YOUR GOAL: Repeat the whole listing, keeping every word and every line intact.

GIVEN DATA:
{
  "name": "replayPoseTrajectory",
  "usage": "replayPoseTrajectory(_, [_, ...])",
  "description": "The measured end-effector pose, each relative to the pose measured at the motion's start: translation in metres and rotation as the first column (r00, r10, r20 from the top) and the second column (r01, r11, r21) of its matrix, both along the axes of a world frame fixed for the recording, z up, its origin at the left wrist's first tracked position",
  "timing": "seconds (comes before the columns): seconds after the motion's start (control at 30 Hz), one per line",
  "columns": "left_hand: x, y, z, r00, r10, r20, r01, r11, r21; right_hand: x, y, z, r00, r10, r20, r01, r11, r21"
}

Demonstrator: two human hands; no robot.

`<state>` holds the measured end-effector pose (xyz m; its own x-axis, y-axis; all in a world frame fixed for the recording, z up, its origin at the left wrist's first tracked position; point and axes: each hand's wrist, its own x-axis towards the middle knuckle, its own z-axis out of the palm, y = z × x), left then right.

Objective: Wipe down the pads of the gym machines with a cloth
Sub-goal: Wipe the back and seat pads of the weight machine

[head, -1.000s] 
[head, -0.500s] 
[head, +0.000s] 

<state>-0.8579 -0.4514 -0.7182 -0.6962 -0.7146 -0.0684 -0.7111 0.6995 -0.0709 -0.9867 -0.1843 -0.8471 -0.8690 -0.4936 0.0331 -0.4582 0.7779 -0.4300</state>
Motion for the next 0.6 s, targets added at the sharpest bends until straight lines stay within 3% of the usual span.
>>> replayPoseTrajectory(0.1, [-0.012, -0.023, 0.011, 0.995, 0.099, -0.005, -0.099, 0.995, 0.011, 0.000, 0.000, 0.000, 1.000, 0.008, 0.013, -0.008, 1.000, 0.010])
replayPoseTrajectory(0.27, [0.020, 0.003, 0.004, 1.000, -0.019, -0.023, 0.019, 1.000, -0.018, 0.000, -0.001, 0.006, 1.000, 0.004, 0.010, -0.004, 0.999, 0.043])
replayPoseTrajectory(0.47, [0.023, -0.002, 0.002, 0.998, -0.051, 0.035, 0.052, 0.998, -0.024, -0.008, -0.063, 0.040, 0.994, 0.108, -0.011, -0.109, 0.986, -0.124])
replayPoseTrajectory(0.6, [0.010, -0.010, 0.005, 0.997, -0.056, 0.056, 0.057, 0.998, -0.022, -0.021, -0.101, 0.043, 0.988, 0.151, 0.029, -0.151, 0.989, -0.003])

ANSWER SECTION:
{
  "name": "replayPoseTrajectory",
  "usage": "replayPoseTrajectory(_, [_, ...])",
  "description": "The measured end-effector pose, each relative to the pose measured at the motion's start: translation in metres and rotation as the first column (r00, r10, r20 from the top) and the second column (r01, r11, r21) of its matrix, both along the axes of a world frame fixed for the recording, z up, its origin at the left wrist's first tracked position",
  "timing": "seconds (comes before the columns): seconds after the motion's start (control at 30 Hz), one per line",
  "columns": "left_hand: x, y, z, r00, r10, r20, r01, r11, r21; right_hand: x, y, z, r00, r10, r20, r01, r11, r21"
}

Demonstrator: two human hands; no robot.

`<state>` holds the measured end-effector pose (xyz m; its own x-axis, y-axis; all in a world frame fixed for the recording, z up, its origin at the left wrist's first tracked position; point and axes: each hand's wrist, its own x-axis towards the middle knuckle, its own z-axis out of the palm, y = z × x), left then right.

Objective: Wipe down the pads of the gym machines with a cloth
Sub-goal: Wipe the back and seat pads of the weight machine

[head, -1.000s] 
[head, -0.500s] 
[head, +0.000s] 

<state>-0.8579 -0.4514 -0.7182 -0.6962 -0.7146 -0.0684 -0.7111 0.6995 -0.0709 -0.9867 -0.1843 -0.8471 -0.8690 -0.4936 0.0331 -0.4582 0.7779 -0.4300</state>
Motion for the next 0.6 s, targets added at the sharpest bends until straight lines stay within 3% of the usual span.
>>> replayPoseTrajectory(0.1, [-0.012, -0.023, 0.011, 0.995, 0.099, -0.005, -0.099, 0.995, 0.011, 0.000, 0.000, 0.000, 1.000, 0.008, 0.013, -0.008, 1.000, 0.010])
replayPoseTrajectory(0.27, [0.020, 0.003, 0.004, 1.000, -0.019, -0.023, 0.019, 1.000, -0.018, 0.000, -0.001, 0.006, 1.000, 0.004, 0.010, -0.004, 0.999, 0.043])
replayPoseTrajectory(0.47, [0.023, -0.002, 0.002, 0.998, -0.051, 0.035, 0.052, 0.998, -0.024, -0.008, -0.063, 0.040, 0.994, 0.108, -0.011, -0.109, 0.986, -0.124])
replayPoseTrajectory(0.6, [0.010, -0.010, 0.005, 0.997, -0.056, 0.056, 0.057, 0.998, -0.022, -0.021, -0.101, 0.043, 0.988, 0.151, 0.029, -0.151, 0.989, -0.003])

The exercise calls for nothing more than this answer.